Content starts
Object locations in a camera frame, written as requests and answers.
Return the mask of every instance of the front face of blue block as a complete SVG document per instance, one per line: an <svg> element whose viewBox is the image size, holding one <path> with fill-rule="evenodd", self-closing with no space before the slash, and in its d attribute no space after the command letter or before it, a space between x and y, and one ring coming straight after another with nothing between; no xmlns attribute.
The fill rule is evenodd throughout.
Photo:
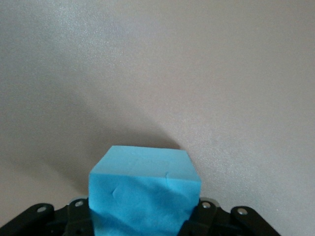
<svg viewBox="0 0 315 236"><path fill-rule="evenodd" d="M114 147L119 147L119 155L113 153L111 148L109 155L107 153L90 173L89 204L93 211L95 235L175 236L182 223L189 218L192 209L198 204L201 187L201 181L198 180L195 171L188 171L192 173L189 179L189 174L181 174L179 171L181 167L170 169L175 164L179 165L177 160L180 159L178 153L174 159L170 153L174 154L178 151L179 154L184 154L182 163L186 165L188 157L186 152L159 148L144 148L145 151L141 152L141 147L135 147L135 152L134 147ZM151 155L152 161L149 152L151 149L154 151ZM165 158L160 154L157 155L159 150L163 150L163 155L167 154ZM119 167L123 161L122 153L125 159L129 158L128 163L134 160L137 163L139 158L143 159L142 155L146 155L145 165L140 165L139 168L137 164L140 176L130 171L129 168L135 169L134 164ZM189 157L188 161L190 167L186 166L182 168L183 170L193 168ZM154 170L157 166L154 165L155 163L160 163L159 170ZM149 168L153 169L153 176L148 176ZM183 179L173 178L181 175Z"/></svg>

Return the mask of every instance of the blue cube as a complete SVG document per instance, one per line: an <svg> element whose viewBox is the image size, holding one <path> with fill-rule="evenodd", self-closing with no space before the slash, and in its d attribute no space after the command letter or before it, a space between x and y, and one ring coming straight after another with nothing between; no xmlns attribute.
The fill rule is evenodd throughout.
<svg viewBox="0 0 315 236"><path fill-rule="evenodd" d="M184 150L112 146L90 172L95 236L176 236L200 188Z"/></svg>

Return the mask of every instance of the gray surface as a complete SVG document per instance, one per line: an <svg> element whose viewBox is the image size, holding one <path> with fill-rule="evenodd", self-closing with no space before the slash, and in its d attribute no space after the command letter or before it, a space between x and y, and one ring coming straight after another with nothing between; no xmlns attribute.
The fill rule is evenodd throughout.
<svg viewBox="0 0 315 236"><path fill-rule="evenodd" d="M224 209L314 234L315 2L1 1L0 224L111 145L182 148Z"/></svg>

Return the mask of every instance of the metal bolt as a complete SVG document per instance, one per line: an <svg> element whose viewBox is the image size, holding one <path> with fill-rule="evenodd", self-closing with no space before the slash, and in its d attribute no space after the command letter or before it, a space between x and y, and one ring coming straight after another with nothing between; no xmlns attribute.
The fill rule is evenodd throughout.
<svg viewBox="0 0 315 236"><path fill-rule="evenodd" d="M244 209L244 208L238 208L237 209L237 212L240 214L240 215L247 215L248 212Z"/></svg>
<svg viewBox="0 0 315 236"><path fill-rule="evenodd" d="M210 203L208 203L208 202L203 202L202 206L203 206L203 208L210 208L211 207Z"/></svg>
<svg viewBox="0 0 315 236"><path fill-rule="evenodd" d="M47 207L42 206L42 207L40 207L39 209L37 209L37 212L40 213L40 212L45 211L46 209L47 209Z"/></svg>
<svg viewBox="0 0 315 236"><path fill-rule="evenodd" d="M82 206L83 205L83 201L78 201L74 204L76 207Z"/></svg>

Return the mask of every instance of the silver screw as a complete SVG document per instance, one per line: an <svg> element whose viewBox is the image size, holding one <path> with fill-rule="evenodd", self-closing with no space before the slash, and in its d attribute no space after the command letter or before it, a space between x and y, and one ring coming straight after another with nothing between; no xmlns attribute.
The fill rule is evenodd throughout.
<svg viewBox="0 0 315 236"><path fill-rule="evenodd" d="M37 209L37 212L40 213L40 212L45 211L46 209L47 209L47 207L42 206L42 207L40 207L39 209Z"/></svg>
<svg viewBox="0 0 315 236"><path fill-rule="evenodd" d="M74 204L76 207L82 206L83 205L83 201L78 201Z"/></svg>
<svg viewBox="0 0 315 236"><path fill-rule="evenodd" d="M203 208L210 208L211 207L210 203L208 203L208 202L203 202L202 206L203 206Z"/></svg>
<svg viewBox="0 0 315 236"><path fill-rule="evenodd" d="M244 209L244 208L238 208L237 209L237 212L240 214L240 215L247 215L248 212Z"/></svg>

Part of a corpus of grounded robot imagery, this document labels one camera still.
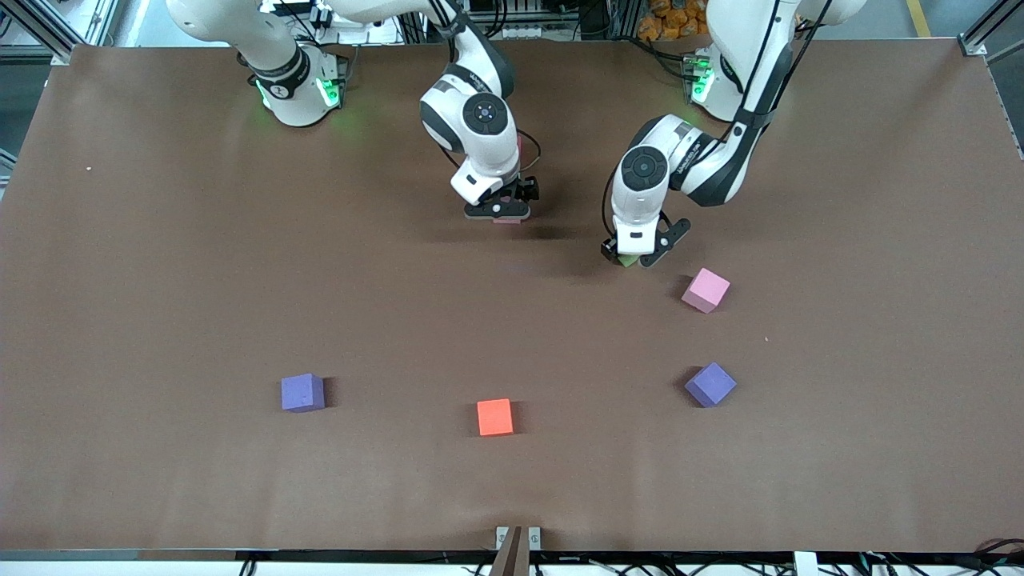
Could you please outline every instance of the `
Content ends
### To do
When an image appears in the data, skip it and output the rest exactly.

### Task solution
Object locations in a camera frame, written as requests and answers.
Return the mask of every instance of the front face of blue block as a complete SVG document per instance, one per line: an <svg> element whose viewBox is the image size, holding one <path> with fill-rule="evenodd", self-closing with no space before the slash, and in its d attribute no space after the command letter or before it, a space between x and y, and one ring coming straight after another with nothing between; no xmlns attribute.
The fill rule is evenodd throughout.
Photo:
<svg viewBox="0 0 315 236"><path fill-rule="evenodd" d="M114 147L119 147L119 155L113 153L111 148L109 155L107 153L90 173L89 204L93 211L95 235L175 236L182 223L189 218L192 209L198 204L201 187L201 181L198 180L195 171L188 171L192 173L189 179L189 174L181 174L179 171L181 167L170 169L175 164L179 165L177 160L180 159L178 153L174 159L170 153L174 154L178 151L179 154L184 154L182 163L186 165L188 157L186 152L159 148L144 148L145 151L141 152L141 147L135 147L135 152L134 147ZM151 155L152 161L149 152L151 149L154 151ZM165 158L160 154L157 155L159 150L163 150L163 155L167 154ZM119 167L123 161L122 153L125 159L129 158L128 163L134 160L137 163L139 158L143 159L142 155L146 155L145 165L140 165L139 168L137 164L140 176L130 171L129 168L135 169L134 164ZM189 157L188 161L190 167L186 166L182 168L183 170L193 168ZM154 170L157 166L154 165L155 163L160 163L159 170ZM149 168L153 169L153 176L148 176ZM183 179L173 178L181 175Z"/></svg>

Return the mask of every instance of the blue cube as a complete SVG document per instance, one per line: an <svg> element whose viewBox is the image size, holding one <path> with fill-rule="evenodd", self-closing with no space before the slash, and in its d attribute no space after the command letter or before it, a space between x and y, and one ring coming straight after another with nothing between; no xmlns attribute.
The fill rule is evenodd throughout.
<svg viewBox="0 0 315 236"><path fill-rule="evenodd" d="M184 150L112 146L90 172L95 236L176 236L200 188Z"/></svg>

Return the mask of every instance of the gray surface as a complete SVG document per instance, one per line: an <svg> element whose viewBox is the image size, holding one <path> with fill-rule="evenodd", self-closing with no space before the slash, and in its d attribute no space after the command letter or before it, a space between x and y, and one ring coming straight after another with nothing between; no xmlns attribute.
The fill rule is evenodd throughout.
<svg viewBox="0 0 315 236"><path fill-rule="evenodd" d="M224 209L314 234L315 2L1 1L0 224L111 145L182 148Z"/></svg>

Return the mask of every instance of the metal bolt as a complete SVG document per instance, one per line: an <svg> element whose viewBox is the image size, holding one <path> with fill-rule="evenodd", self-closing with no space before the slash, and in its d attribute no space after the command letter or before it, a space between x and y, and one ring coming straight after another with nothing between; no xmlns attribute.
The fill rule is evenodd throughout.
<svg viewBox="0 0 315 236"><path fill-rule="evenodd" d="M244 209L244 208L238 208L237 209L237 212L240 214L240 215L247 215L248 212Z"/></svg>
<svg viewBox="0 0 315 236"><path fill-rule="evenodd" d="M210 203L208 203L208 202L203 202L202 206L203 206L203 208L210 208L211 207Z"/></svg>
<svg viewBox="0 0 315 236"><path fill-rule="evenodd" d="M47 207L42 206L42 207L40 207L39 209L37 209L37 212L40 213L40 212L45 211L46 209L47 209Z"/></svg>
<svg viewBox="0 0 315 236"><path fill-rule="evenodd" d="M82 206L83 205L83 201L78 201L74 204L76 207Z"/></svg>

Return the mask of every instance of the silver screw as a complete SVG document per instance, one per line: an <svg> element whose viewBox is the image size, holding one <path> with fill-rule="evenodd", self-closing with no space before the slash, and in its d attribute no space after the command letter or before it, a space between x and y, and one ring coming straight after another with nothing between; no xmlns attribute.
The fill rule is evenodd throughout.
<svg viewBox="0 0 315 236"><path fill-rule="evenodd" d="M37 209L37 212L40 213L40 212L45 211L46 209L47 209L47 207L42 206L42 207L40 207L39 209Z"/></svg>
<svg viewBox="0 0 315 236"><path fill-rule="evenodd" d="M74 204L76 207L82 206L83 205L83 201L78 201Z"/></svg>
<svg viewBox="0 0 315 236"><path fill-rule="evenodd" d="M203 208L210 208L211 207L210 203L208 203L208 202L203 202L202 206L203 206Z"/></svg>
<svg viewBox="0 0 315 236"><path fill-rule="evenodd" d="M244 209L244 208L238 208L237 209L237 212L240 214L240 215L247 215L248 212Z"/></svg>

Part of a corpus of grounded robot imagery, this document labels one camera still.
Could you please outline every instance of the `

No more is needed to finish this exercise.